For my first test, I added a counter at the end of each line from a .csv text file (currently I don't care about the format management).

My current code in Haskell is:

import qualified Data.ByteString.Lazy.Char8 as L
addRecordId :: String -> String -> Int -> String
addRecordId "" _ _ = ""
addRecordId rec sep cnt = rec ++ sep ++ show cnt
addIncrementalId :: String -> [String] -> [String]
addIncrementalId _ [] = []
addIncrementalId sep ls = addId ls 1
 where
 addId [] _ = []
 addId (l:ls) cnt = addRecordId l sep cnt : addId ls (cnt + 1)
identifyFile :: FilePath -> String -> IO [String]
identifyFile path sep = do
 inpStr <- L.readFile path
 return (addIncrementalId sep (lines (L.unpack inpStr)))
printLnIdentifiedFile :: IO [String] -> IO ()
printLnIdentifiedFile ls = do
 lines <- ls
 putStr (unlines lines)
main = printLnIdentifiedFile (identifyFile "myfile.csv" ";")

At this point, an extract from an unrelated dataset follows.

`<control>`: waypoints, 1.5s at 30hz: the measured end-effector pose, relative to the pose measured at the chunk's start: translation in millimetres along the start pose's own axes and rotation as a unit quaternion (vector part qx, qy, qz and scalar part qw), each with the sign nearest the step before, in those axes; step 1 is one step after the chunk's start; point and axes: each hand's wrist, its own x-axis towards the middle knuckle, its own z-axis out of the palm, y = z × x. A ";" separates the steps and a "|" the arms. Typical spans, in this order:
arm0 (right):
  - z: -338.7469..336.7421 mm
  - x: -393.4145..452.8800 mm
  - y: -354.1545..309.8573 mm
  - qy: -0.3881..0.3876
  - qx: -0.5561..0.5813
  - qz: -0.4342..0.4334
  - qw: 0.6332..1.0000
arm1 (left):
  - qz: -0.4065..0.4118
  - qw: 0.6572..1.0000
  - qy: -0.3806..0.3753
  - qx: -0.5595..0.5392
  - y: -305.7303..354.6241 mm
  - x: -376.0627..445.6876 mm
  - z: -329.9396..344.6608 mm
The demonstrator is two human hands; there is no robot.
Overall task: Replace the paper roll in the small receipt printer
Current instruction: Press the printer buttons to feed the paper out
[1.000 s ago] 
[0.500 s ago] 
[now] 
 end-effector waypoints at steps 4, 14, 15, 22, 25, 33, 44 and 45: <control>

This code processes a file of 1GB (4,845,000 records) in 90 seconds.

This C code below does the same job in 10 seconds:

#include <stdio.h>
#include <stdlib.h>
int main() {
 FILE *f = fopen("myfile.csv", "r");
 size_t bytes_read;
 size_t current_buffer_size = 400;
 char *buffer = calloc(current_buffer_size, 1);
 long cnt = 1;
 while ((bytes_read = getline(&buffer, &current_buffer_size, f)) > 0) {
 if (feof(f)) break;
 buffer[ bytes_read - 2 ] = 0;
 printf("%s;%ld\n", buffer, cnt++);
 }
 fclose(f);
 return 0;
}

And the Java code below does the job in 30 seconds:

package test.perf.numadr;
import java.io.BufferedReader;
import java.io.FileReader;
import java.io.IOException;
public class NumAdr {
 static public void main(String[] args) {
 BufferedReader br = null;
 try {
 String sCurrentLine;
 br = new BufferedReader(new FileReader("myfile.csv"));
 int cnt = 1;
 String lineWithId;
 while ((sCurrentLine = br.readLine()) != null) {
 lineWithId = sCurrentLine + ";" + cnt;
 cnt++;
 System.out.println(lineWithId);
 }
 } catch (IOException e) {
 e.printStackTrace();
 } finally {
 try {
 if (br != null)br.close();
 } catch (IOException ex) {
 ex.printStackTrace();
 }
 }
 }
}

For each test, I print the result to stdout and redirect to a result file.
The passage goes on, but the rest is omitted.